#### Exercise goal:
For these records, count the lines containing the word "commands" and respond with the number alone.

--

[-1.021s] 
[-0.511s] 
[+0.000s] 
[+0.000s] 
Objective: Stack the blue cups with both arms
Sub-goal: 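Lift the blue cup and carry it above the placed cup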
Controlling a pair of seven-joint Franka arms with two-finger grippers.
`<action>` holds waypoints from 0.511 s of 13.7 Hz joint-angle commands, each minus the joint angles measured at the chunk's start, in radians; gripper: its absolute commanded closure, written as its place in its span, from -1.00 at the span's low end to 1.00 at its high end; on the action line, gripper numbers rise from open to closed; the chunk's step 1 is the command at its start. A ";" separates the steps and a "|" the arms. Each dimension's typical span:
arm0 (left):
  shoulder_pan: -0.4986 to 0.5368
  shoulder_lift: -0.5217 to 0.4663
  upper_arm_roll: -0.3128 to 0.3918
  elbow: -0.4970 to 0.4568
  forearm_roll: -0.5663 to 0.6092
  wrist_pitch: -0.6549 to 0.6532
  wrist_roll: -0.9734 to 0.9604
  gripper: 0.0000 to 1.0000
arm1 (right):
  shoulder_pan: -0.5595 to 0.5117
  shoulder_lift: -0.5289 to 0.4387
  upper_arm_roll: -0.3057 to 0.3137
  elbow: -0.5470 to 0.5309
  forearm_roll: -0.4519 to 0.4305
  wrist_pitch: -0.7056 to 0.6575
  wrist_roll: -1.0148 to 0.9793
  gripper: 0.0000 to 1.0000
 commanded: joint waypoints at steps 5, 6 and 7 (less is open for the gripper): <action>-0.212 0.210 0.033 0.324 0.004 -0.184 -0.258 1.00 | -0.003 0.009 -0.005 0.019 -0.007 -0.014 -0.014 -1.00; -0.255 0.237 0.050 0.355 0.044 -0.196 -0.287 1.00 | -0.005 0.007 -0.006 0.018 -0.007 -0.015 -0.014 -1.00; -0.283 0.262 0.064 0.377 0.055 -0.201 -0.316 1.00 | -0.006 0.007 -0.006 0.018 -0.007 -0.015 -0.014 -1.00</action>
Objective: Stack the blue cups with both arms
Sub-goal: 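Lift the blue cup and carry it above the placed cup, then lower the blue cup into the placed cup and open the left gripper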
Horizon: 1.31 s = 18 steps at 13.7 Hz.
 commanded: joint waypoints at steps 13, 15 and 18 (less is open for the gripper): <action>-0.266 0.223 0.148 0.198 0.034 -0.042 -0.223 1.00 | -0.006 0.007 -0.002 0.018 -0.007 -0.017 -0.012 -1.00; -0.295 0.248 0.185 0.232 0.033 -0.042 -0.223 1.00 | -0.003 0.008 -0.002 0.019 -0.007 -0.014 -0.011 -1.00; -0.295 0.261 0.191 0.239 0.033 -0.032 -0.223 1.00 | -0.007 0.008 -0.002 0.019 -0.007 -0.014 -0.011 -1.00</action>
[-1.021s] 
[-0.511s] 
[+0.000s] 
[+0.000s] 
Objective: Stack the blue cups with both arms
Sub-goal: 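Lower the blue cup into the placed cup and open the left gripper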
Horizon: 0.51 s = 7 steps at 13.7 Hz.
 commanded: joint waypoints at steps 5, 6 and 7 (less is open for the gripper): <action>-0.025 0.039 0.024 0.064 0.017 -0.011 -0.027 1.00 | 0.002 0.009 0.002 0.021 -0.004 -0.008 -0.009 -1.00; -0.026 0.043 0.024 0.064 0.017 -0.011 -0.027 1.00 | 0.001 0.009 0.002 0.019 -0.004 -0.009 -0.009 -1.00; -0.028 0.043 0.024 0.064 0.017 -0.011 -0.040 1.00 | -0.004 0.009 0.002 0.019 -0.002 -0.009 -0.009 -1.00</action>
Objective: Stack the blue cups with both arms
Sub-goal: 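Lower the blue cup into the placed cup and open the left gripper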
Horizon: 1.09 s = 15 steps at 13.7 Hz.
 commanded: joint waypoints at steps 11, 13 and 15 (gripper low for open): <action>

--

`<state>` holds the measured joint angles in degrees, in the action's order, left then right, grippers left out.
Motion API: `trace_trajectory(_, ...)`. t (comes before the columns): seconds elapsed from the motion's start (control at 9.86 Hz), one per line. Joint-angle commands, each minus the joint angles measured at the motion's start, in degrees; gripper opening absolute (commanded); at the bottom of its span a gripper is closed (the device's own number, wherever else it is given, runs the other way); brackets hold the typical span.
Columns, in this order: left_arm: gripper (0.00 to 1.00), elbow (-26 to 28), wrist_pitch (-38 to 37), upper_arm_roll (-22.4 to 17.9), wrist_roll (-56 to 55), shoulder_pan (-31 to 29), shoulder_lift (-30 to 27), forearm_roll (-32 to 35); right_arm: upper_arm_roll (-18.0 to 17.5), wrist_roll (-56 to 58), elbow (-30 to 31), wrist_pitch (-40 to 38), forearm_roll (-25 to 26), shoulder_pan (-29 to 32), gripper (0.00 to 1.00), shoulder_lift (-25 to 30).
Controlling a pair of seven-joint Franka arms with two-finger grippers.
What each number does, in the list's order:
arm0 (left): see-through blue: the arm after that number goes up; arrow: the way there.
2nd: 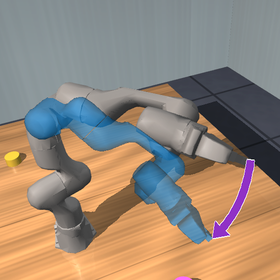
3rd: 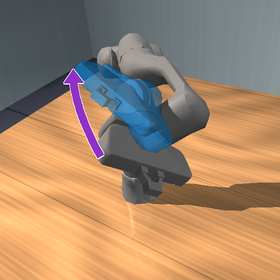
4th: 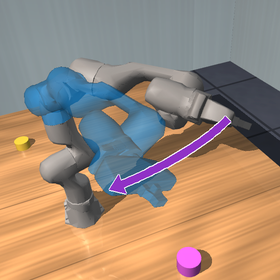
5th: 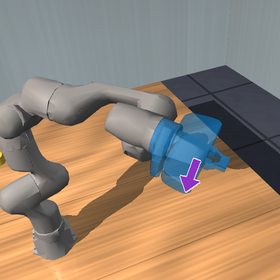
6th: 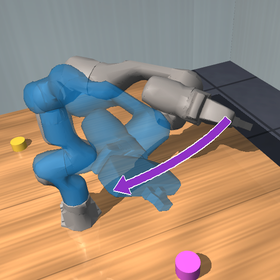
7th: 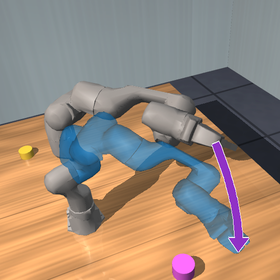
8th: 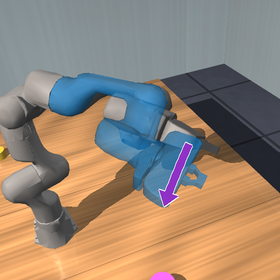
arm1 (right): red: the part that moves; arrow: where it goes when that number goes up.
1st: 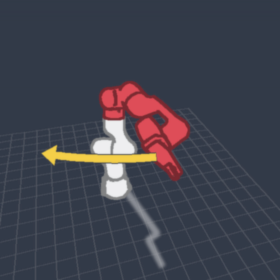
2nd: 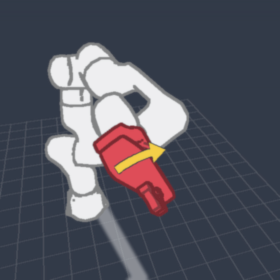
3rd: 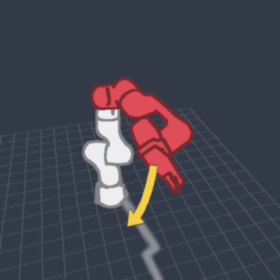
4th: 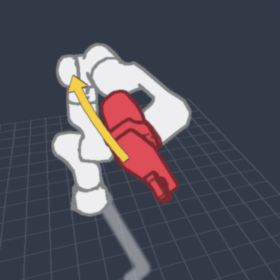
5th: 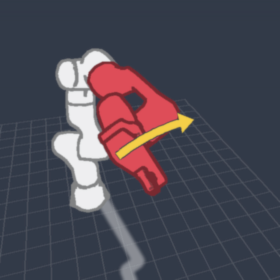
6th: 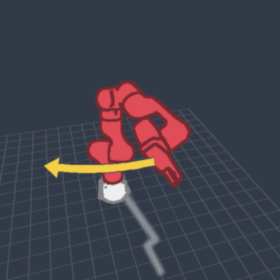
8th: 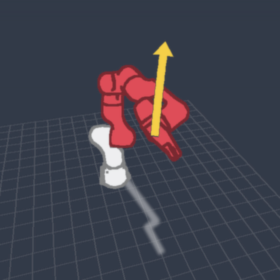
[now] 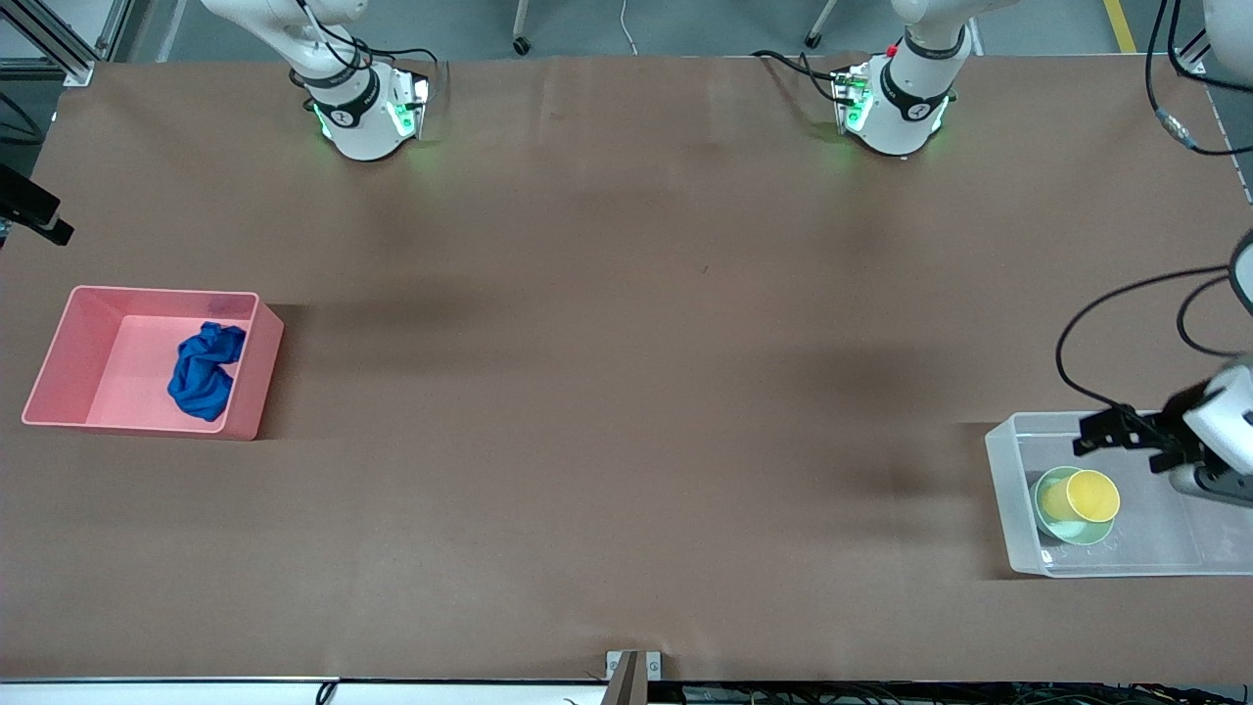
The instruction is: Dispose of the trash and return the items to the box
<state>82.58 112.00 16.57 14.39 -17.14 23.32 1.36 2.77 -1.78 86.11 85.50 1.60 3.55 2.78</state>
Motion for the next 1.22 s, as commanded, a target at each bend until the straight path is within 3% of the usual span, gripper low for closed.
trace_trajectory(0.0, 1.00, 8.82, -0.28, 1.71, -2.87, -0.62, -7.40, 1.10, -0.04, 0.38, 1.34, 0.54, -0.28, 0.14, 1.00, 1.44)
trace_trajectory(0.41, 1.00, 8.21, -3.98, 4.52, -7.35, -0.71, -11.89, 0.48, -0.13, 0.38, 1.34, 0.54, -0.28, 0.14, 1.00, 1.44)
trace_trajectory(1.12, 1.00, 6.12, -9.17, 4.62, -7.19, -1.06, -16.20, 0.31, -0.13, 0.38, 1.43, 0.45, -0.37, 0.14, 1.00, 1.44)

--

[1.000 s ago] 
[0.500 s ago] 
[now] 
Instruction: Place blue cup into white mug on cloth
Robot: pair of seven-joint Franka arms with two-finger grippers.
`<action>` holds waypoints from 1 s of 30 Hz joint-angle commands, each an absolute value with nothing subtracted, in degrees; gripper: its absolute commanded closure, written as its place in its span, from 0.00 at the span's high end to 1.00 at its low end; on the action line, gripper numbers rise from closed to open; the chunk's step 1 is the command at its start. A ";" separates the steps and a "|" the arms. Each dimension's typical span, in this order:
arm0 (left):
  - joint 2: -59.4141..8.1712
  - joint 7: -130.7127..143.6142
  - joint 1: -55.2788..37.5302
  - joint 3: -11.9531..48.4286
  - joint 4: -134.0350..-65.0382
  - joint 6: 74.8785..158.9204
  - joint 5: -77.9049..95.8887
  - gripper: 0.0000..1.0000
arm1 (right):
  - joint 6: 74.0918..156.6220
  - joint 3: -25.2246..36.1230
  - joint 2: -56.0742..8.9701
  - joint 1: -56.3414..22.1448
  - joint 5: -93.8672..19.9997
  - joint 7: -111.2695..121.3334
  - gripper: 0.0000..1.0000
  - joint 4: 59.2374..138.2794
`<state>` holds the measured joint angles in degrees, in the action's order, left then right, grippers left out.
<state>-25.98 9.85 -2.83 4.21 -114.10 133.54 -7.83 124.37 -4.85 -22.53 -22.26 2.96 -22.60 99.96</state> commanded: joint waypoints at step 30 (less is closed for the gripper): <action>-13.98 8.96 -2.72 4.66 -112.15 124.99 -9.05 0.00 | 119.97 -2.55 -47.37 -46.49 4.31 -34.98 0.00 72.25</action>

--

#### Expected answer:
3